- TO DO:
Where the word "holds" appears in a line below, copy the whole line.

'''

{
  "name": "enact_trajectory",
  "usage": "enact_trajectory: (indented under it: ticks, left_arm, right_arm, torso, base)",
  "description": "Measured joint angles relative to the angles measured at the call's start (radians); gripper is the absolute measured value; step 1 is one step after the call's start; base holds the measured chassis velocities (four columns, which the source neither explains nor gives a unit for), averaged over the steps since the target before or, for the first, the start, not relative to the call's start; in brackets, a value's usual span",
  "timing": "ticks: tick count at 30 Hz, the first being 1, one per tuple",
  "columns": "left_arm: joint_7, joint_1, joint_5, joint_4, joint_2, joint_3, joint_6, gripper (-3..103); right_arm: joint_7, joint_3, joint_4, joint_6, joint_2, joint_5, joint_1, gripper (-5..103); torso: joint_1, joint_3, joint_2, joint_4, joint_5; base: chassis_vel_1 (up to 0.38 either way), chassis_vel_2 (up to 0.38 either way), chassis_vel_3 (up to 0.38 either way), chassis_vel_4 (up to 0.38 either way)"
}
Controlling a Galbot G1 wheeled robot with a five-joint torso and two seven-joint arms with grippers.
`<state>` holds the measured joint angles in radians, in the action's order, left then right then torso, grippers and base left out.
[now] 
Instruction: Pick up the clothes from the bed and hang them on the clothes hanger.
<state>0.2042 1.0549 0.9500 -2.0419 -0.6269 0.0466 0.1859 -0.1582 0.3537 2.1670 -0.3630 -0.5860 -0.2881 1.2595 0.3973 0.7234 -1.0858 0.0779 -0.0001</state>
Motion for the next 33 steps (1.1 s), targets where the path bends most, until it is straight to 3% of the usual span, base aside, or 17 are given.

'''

- TASK RESPONSE:
  "description": "Measured joint angles relative to the angles measured at the call's start (radians); gripper is the absolute measured value; step 1 is one step after the call's start; base holds the measured chassis velocities (four columns, which the source neither explains nor gives a unit for), averaged over the steps since the target before or, for the first, the start, not relative to the call's start; in brackets, a value's usual span",
`<state>` holds the measured joint angles in radians, in the action's order, left then right then torso, grippers and base left out.

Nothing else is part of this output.